The East Block of the Grasslands National Park has special meaning for four cousins who traveled from far distances to learn about their Haverfield family heritage in the region. Judy Limbaugh and husband Gary came from San Jose, California; Karen Dening and husband Dave came from Stokesdale, North Carolina; Kathleen Wolff came from Anacortes, Washington; and Starla Anderson came from Victoria, British Columbia to learn about the Lonesome Butte area near Killdeer.
It was a very cold, windy, and rainy day on Sept. 9, 2014, when Brenda Peterson, the Interpretation Coordinator at the McGowan Visitor Reception Center, welcomed these descendents of early homesteaders. Brenda pointed out Percy’s name on a list of the region’s early homesteaders, and she informed the group that the cellar of the McGowan House where they were standing was dug out by their Grandpa Percy. From inside the Center, she pointed to the section of land across Rock Creek where Percy had broken the land in 1917.
Thelma and Emile Poirier were the travelers’ guides, helping them to navigate some slippery roads from North Portal to the McGowan Center. After a bountiful lunch prepared by Thelma, the visitors were presented with gifts that included her book, Rock Creek, appliquéd wall hangings with the hills, trees, and Percy’s original home at the head of Rock Creek where he and Pluma raised five children. They also received copies of their grandfather’s original homesteading documents. Then their tour continued past the caragana trees that their great-grandparents, Alexander and Elizabeth Haverfield had planted around their homestead yard almost a hundred years ago. Before leaving this area, they visited the Killdeer Cemetery where Alexander Haverfield’s remains were buried in 1933.
As the day began to close, the travelers arrived at Camille and Carl Anderson’s place south of Fir Mountain—the place where these cousins’ parents had been raised for twelve years. The musical instruments came out and while Kathleen joined Camille and Carl with her ukulele, others visited and made themselves at home while keeping an eye on the roast chicken and vegetables in the oven. Miles and Sherry Anderson later came across the road from their place and joined the party that went late into the night. The Haverfield cousins slept well on the land that had once belonged to their grandparents.
Before leaving the area, sisters Karen and Judy visited Lila (Dolly) Mitchell in LaFleche. Lila had been their mother Lela’s good friend when they were young children over eighty years ago— they rode horseback a mile and a half back and forth along Rock Creek between Leonard and Acquina Anderson’s place and Percy and Pluma’s. Lila said that she and Lela would squabble and Lela would tell her to go home and then chase after her telling her to come back.
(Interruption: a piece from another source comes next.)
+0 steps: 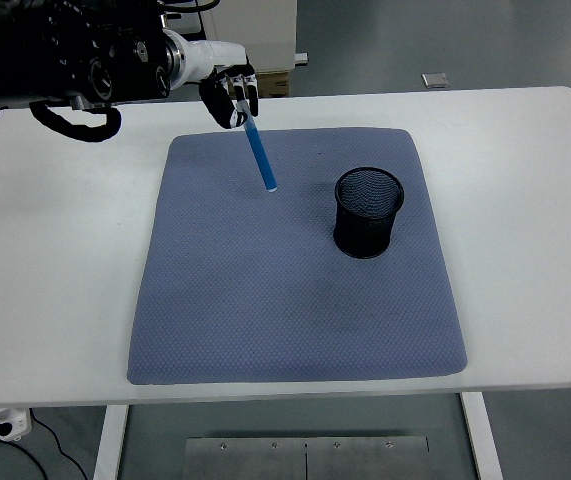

She also told of how her very first trip to the city (Regina) was with Percy and Pluma and Lela when they needed to go to the city to get a passport for Lela when Percy finally had to give up his homestead because of drought and head south to the States looking for work.
Margaret and Aubrey Ellis, relations of the Andersons who farm south of LaFleche, provided the final meal for the group before they dispersed to return to their faraway homes. It was an abundant harvest meal of barbequed steaks, corn on the cob, tomatoes ripened on the vine, pickled beets, salad, and apple crisp. Though the Haverfield ancestors had to leave their homesteads in the late 1930s because of the drought and the Depression, the spirit of their time has survived in the Killdeer-Glentworth-Fir Mountain-LaFleche communities. The Haverfield cousins left feeling overwhelmed with appreciation.